# Work instructions
Every line of the material is to be repeated exactly as it stands.
↓↓↓
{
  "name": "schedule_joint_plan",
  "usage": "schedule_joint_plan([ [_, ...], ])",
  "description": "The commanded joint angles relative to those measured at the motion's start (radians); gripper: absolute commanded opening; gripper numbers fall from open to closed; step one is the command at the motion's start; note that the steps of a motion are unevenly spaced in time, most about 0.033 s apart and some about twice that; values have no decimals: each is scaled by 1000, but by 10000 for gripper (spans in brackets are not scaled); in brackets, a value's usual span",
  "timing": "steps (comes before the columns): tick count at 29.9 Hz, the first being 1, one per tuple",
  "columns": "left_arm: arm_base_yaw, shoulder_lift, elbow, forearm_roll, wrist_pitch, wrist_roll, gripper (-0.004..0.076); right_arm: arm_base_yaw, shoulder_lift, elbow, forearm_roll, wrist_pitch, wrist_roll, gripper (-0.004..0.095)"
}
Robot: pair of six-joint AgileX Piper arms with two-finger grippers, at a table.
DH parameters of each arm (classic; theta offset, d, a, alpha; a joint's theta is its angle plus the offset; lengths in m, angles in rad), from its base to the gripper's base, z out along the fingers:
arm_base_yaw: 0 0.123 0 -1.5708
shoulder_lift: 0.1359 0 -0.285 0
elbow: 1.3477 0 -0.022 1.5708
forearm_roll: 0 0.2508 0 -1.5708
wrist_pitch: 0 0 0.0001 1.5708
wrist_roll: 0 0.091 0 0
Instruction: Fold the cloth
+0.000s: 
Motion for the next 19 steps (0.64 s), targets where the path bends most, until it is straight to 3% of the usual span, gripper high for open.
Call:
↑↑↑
# Answer space
{
  "name": "schedule_joint_plan",
  "usage": "schedule_joint_plan([ [_, ...], ])",
  "description": "The commanded joint angles relative to those measured at the motion's start (radians); gripper: absolute commanded opening; gripper numbers fall from open to closed; step one is the command at the motion's start; note that the steps of a motion are unevenly spaced in time, most about 0.033 s apart and some about twice that; values have no decimals: each is scaled by 1000, but by 10000 for gripper (spans in brackets are not scaled); in brackets, a value's usual span",
  "timing": "steps (comes before the columns): tick count at 29.9 Hz, the first being 1, one per tuple",
  "columns": "left_arm: arm_base_yaw, shoulder_lift, elbow, forearm_roll, wrist_pitch, wrist_roll, gripper (-0.004..0.076); right_arm: arm_base_yaw, shoulder_lift, elbow, forearm_roll, wrist_pitch, wrist_roll, gripper (-0.004..0.095)"
}
Robot: pair of six-joint AgileX Piper arms with two-finger grippers, at a table.
DH parameters of each arm (classic; theta offset, d, a, alpha; a joint's theta is its angle plus the offset; lengths in m, angles in rad), from its base to the gripper's base, z out along the fingers:
arm_base_yaw: 0 0.123 0 -1.5708
shoulder_lift: 0.1359 0 -0.285 0
elbow: 1.3477 0 -0.022 1.5708
forearm_roll: 0 0.2508 0 -1.5708
wrist_pitch: 0 0 0.0001 1.5708
wrist_roll: 0 0.091 0 0
Instruction: Fold the cloth
+0.000s: 
Motion for the next 19 steps (0.64 s), targets where the path bends most, until it is straight to 3% of the usual span, gripper high for open.
Call:

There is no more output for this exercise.